# WebAssembly (WASM) Features in PMAT
## Table of Contents
- [Overview](#overview)
- [Quick Start](#quick-start)
- [Core Features](#core-features)
- [Usage Guide](#usage-guide)
- [Integration Examples](#integration-examples)
- [Technical Architecture](#technical-architecture)
- [API Reference](#api-reference)
## Overview
PMAT v2.77.0 introduces comprehensive WebAssembly module analysis capabilities, providing enterprise-grade quality assurance for WASM binaries.

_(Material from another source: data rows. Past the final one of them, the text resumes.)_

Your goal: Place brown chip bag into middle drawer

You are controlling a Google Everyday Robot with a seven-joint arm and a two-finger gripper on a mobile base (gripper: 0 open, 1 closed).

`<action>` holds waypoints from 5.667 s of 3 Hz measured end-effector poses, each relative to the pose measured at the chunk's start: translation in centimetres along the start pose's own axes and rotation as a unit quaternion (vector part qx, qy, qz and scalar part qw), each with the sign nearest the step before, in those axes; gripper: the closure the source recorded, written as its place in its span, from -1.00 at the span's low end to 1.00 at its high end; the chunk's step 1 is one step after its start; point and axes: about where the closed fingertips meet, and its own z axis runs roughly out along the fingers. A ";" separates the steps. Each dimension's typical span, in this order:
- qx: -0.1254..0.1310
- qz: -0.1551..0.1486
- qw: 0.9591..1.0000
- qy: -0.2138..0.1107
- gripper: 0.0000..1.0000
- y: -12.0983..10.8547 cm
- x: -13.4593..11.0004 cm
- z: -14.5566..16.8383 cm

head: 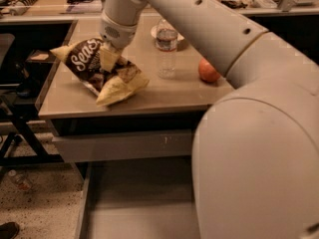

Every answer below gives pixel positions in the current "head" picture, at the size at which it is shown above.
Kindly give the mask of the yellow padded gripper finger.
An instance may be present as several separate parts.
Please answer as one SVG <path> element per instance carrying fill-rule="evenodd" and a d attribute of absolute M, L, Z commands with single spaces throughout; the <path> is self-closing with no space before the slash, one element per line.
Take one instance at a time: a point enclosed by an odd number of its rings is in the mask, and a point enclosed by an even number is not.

This feature suite is designed to analyze, verify, and optimize WebAssembly modules, with special support for Ruchy language notebooks and other WASM-based applications.
### Key Capabilities
- 🔍 **Deep Analysis**: Function-level complexity metrics and instruction profiling
- 🔒 **Formal Verification**: Mathematical proof of memory safety and type correctness
- 🛡️ **Security Scanning**: Pattern-based vulnerability detection
- 📊 **Performance Profiling**: Non-intrusive shadow stack profiling
- 📈 **Quality Baselines**: Multi-anchor regression detection system
## Quick Start
### Basic Analysis
```bash
# Analyze a WASM module
pmat analyze wasm module.wasm
# Output:
# WASM Analysis Summary
# ====================
# Functions: 42
# Instructions: 1337
# Binary Size: 65536 bytes
# Max Complexity: 15
```
### Complete Analysis Suite
```bash
# Run all analysis features
pmat analyze wasm module.wasm \
--verify \ # Formal verification
--security \ # Security scanning
--profile \ # Performance profiling
--baseline reference.wasm # Quality comparison
```
## Core Features
### 1. Streaming Analysis Pipeline
PMAT uses a streaming parser to handle WASM files of any size efficiently:
```rust
// Internal architecture
WasmAnalyzer {
parser: StreamingParser, // Handles GB-sized files
validator: IncrementalValidator,
profiler: ShadowStackProfiler,
detector: PatternDetector,
}
```
**Benefits:**
- Memory-efficient processing
- Real-time analysis feedback
- Support for large WASM binaries (>100MB)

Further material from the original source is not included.